Die Kristalle des natürlichen Cetineits sind uneinheitlich aufgebaut und ungeordnet, oft findet man Büschel dunkelgrauer, oranger, violett-brauner bis purpurroter Kristallnadeln mit einer Länge von maximal 3 mm.
Je nach Zusammensetzung oder Herstellungsmethode können Kristallstruktur, Form und Farbe der Cetineit-Minerale stark variieren. Meist findet man hexagonale Strukturen.
Erstmals gefunden und beschrieben wurde Cetineit 1986, aufgenommen in die IMA-Liste der anerkannten Minerale wurde es 1987. Der beschreibende Mineraloge benannte es nach dem Fundort Le Cetine Mine in der Nähe von Siena in Italien.
Inhaltsverzeichnis |
Bildung und Fundorte
Cetineit bildet sich durch Ablagerung von Antimon in silikatreichen Evaporiten.

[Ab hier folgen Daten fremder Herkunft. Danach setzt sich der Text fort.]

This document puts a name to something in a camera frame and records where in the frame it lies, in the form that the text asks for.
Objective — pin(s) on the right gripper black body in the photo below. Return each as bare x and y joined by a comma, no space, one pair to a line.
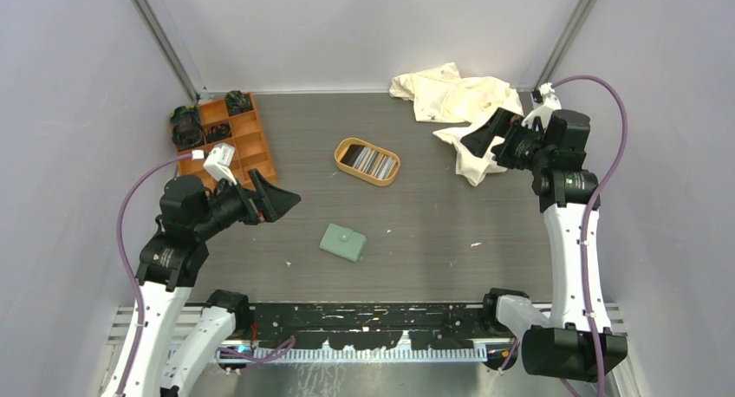
521,146

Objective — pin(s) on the orange compartment organizer tray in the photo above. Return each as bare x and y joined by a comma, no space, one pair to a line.
243,131

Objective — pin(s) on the green card holder wallet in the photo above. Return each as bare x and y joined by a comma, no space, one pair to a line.
343,242

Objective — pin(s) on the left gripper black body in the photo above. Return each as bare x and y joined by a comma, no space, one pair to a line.
236,203

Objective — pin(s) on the stack of credit cards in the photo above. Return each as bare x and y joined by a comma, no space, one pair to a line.
369,161

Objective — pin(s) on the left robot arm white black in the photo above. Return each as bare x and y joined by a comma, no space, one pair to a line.
190,215

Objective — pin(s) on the cream crumpled cloth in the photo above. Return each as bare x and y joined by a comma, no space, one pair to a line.
442,95

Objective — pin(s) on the dark bundle outside tray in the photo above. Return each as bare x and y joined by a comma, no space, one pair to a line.
185,113

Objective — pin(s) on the tan oval card tray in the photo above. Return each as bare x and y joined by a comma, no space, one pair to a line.
341,149

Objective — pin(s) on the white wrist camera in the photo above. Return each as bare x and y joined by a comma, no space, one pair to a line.
546,103
218,161

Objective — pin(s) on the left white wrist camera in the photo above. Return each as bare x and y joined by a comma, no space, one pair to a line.
218,161

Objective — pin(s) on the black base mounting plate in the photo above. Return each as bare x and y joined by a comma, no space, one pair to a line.
369,326

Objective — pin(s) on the dark bundle top compartment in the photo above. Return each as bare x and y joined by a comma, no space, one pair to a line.
238,102

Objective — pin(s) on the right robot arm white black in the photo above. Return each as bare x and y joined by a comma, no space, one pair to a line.
574,341

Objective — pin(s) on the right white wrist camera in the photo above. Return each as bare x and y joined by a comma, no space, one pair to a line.
546,103

Fundorte sind unter anderem die Toskana in Italien und Kärnten in Österreich).
Synthetische Herstellung
Synthetische Cetineite zeigen interessante physikalische und strukturelle Eigenschaften und lassen sich bisher nur unter hohem Aufwand und in kleinen Mengen herstellen.
Dazu wird die Hydrothermalsynthese verwendet. Hierbei werden natürliche Entstehungsbedingungen simuliert, also hohe Temperatur und hoher Druck. Die Cetineite bilden sich dann durch Selbstorganisation in Form einzelner kleiner Nadeln, es müssen jedoch Template verwendet werden, wenn man bestimmte Kristallformen und Eigenschaften erhalten möchte.
Struktur und Eigenschaften
Die allgemeine Summenformel von Cetineit lautet:
A6[Sb12O18][SbX3]2 · (6 - mx y)H2O · x[Bm+(OH)m] · y Ø, wobei
- A den frei austausbaren Na+-, K+- oder Rb+-Ionen
- B den Na+- oder Sb3+-Ionen
- X den S2- oder Se2--Ionen und
- Ø der Anzahl der Leerstellen im Kristallgitter entspricht.
Die Kristallklasse von Cetineit ist hexagonal-pyramidal mit der Symmetriebeschreibung 6 (nach Hermann und Mauguin) und den Gitterparametern a = 14,23 und c = 5,57 .
Unter bestimmten Reaktionsbedingungen bilden sich nanoporöse Cetineit-Kristalle:
- Hexagonale Struktur aus photohalbleitenden Röhren mit einem Durchmesser von ca. 7 Å, die längs des Kristalls verlaufen.
- Innerhalb dieser photohalbleitenden Wirtsstruktur von Röhren sind "Gäste" eingelagert, also Kationen wie Na+ oder K+, sowie Wassermoleküle.
- Von ihrer Fähigkeit her, Ionen auszutauschen und Wasser aufzunehmen/abzugeben, sind die Cetineite den Zeolithen sehr ähnlich mit dem Unterschied, dass Zeolithe Isolatoren sind, Cetineite aber nicht.
Ohne Templat entstehen thermodynamisch stabilere Cetineite, die weder porös, noch halbleitend sind und mehr Verwandtschaft mit den natürlichen Cetineiten haben.
Verwendung
Die Herstellung und die Eigenschaften von Cetineiten unterschiedlicher Zusammensetzung werden im Augenblick noch erforscht, ihr Einsatz in der Mikroelektronik, Mikrosensorik und Katalyse liegt aber nicht mehr fern.